Search the material below for the word "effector". Copy every line where it is found.

[Data section — start]

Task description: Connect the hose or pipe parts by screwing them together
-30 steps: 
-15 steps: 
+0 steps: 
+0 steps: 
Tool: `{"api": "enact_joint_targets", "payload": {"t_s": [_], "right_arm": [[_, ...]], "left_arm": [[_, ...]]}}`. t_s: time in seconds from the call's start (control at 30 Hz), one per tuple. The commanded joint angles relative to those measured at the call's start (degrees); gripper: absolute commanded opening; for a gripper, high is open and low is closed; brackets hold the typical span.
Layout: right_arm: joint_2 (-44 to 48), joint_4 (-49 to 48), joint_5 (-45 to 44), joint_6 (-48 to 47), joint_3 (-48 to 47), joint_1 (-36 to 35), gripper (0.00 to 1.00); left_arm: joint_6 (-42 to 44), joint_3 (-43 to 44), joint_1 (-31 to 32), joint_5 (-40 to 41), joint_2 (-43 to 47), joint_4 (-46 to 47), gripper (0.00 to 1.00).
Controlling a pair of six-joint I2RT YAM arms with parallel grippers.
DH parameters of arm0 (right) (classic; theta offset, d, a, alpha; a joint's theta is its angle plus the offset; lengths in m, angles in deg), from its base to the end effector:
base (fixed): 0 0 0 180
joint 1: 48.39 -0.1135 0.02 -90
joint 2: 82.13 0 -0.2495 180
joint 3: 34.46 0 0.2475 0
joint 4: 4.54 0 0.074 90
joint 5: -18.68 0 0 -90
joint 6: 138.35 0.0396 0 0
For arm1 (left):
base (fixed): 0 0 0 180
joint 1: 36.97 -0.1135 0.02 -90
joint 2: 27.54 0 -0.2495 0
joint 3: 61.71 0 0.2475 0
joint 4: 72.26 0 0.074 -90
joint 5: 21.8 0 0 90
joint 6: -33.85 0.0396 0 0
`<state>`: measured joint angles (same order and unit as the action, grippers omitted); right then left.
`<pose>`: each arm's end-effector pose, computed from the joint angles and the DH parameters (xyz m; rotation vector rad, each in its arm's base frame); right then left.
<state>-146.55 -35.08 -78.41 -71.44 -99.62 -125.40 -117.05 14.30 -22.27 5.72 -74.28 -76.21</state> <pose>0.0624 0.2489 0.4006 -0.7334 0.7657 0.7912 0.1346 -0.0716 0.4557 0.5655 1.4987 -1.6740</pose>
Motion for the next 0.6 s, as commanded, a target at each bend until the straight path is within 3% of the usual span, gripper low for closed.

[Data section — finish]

**The answer**
DH parameters of arm0 (right) (classic; theta offset, d, a, alpha; a joint's theta is its angle plus the offset; lengths in m, angles in deg), from its base to the end effector:
`<pose>`: each arm's end-effector pose, computed from the joint angles and the DH parameters (xyz m; rotation vector rad, each in its arm's base frame); right then left.

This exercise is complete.